(Data excerpts)

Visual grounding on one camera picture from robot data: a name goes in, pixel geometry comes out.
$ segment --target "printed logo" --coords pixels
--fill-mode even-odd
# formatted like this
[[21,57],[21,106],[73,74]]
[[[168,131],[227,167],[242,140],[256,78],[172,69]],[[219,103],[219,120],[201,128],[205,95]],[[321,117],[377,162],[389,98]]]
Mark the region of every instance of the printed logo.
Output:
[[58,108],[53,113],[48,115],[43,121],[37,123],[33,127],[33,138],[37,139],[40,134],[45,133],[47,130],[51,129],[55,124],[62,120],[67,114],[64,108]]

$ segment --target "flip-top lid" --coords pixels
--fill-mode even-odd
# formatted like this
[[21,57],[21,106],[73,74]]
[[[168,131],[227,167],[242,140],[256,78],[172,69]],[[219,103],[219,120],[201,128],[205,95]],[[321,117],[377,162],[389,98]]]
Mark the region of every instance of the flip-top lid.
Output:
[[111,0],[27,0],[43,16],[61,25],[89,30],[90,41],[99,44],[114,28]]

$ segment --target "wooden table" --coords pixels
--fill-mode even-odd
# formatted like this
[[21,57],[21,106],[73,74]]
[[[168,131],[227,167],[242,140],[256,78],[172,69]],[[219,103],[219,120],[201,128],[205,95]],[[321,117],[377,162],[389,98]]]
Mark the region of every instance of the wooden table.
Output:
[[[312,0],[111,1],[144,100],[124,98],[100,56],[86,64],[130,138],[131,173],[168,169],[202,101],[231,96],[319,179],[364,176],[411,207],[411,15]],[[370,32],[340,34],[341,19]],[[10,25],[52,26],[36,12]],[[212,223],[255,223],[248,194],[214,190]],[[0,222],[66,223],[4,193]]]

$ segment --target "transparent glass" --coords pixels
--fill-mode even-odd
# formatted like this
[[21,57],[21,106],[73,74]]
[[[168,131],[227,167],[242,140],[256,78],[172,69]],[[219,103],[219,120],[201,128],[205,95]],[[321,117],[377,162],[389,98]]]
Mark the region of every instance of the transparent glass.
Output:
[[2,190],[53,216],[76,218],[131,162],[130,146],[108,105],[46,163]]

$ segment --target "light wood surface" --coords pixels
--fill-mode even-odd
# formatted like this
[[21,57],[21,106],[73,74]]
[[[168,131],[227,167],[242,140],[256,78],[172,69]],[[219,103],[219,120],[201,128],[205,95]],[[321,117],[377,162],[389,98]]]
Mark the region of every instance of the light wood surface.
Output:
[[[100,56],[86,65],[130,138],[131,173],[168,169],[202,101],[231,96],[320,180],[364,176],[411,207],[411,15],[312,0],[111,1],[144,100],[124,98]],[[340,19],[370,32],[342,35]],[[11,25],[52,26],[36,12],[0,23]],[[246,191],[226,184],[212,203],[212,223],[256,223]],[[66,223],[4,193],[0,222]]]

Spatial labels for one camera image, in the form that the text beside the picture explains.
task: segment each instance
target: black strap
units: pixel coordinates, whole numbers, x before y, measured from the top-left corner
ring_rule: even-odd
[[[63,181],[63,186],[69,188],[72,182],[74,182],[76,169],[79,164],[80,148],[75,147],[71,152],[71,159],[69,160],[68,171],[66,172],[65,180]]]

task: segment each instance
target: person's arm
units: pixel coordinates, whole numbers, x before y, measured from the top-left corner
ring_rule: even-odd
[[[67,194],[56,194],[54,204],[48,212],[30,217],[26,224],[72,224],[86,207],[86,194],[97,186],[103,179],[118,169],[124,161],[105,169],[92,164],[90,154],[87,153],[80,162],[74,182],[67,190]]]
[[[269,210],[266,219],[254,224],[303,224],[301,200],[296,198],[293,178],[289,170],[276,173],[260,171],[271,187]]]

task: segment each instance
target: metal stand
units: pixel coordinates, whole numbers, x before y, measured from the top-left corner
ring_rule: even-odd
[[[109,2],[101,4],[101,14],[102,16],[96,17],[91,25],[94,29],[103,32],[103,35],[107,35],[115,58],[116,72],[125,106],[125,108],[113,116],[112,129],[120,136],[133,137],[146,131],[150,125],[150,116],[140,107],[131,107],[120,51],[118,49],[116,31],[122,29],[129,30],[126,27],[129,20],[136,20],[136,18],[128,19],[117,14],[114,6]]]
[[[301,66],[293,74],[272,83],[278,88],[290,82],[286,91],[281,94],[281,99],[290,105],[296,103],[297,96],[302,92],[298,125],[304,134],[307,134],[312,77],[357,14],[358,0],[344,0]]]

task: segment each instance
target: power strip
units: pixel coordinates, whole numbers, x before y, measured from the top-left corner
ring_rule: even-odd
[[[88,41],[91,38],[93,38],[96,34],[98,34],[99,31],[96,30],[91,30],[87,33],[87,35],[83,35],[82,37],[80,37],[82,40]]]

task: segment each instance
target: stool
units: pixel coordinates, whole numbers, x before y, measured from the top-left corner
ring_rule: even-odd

(End Data excerpts)

* [Directions for this task]
Select every line of the records holding the string "pixels".

* [Answer section]
$ segment --target "printed logo" --coords pixels
$ segment --target "flip-top lid" --coords pixels
$ segment --target "wooden table" --coords pixels
$ segment --target "transparent glass" --coords pixels
$ segment --target "light wood surface" --coords pixels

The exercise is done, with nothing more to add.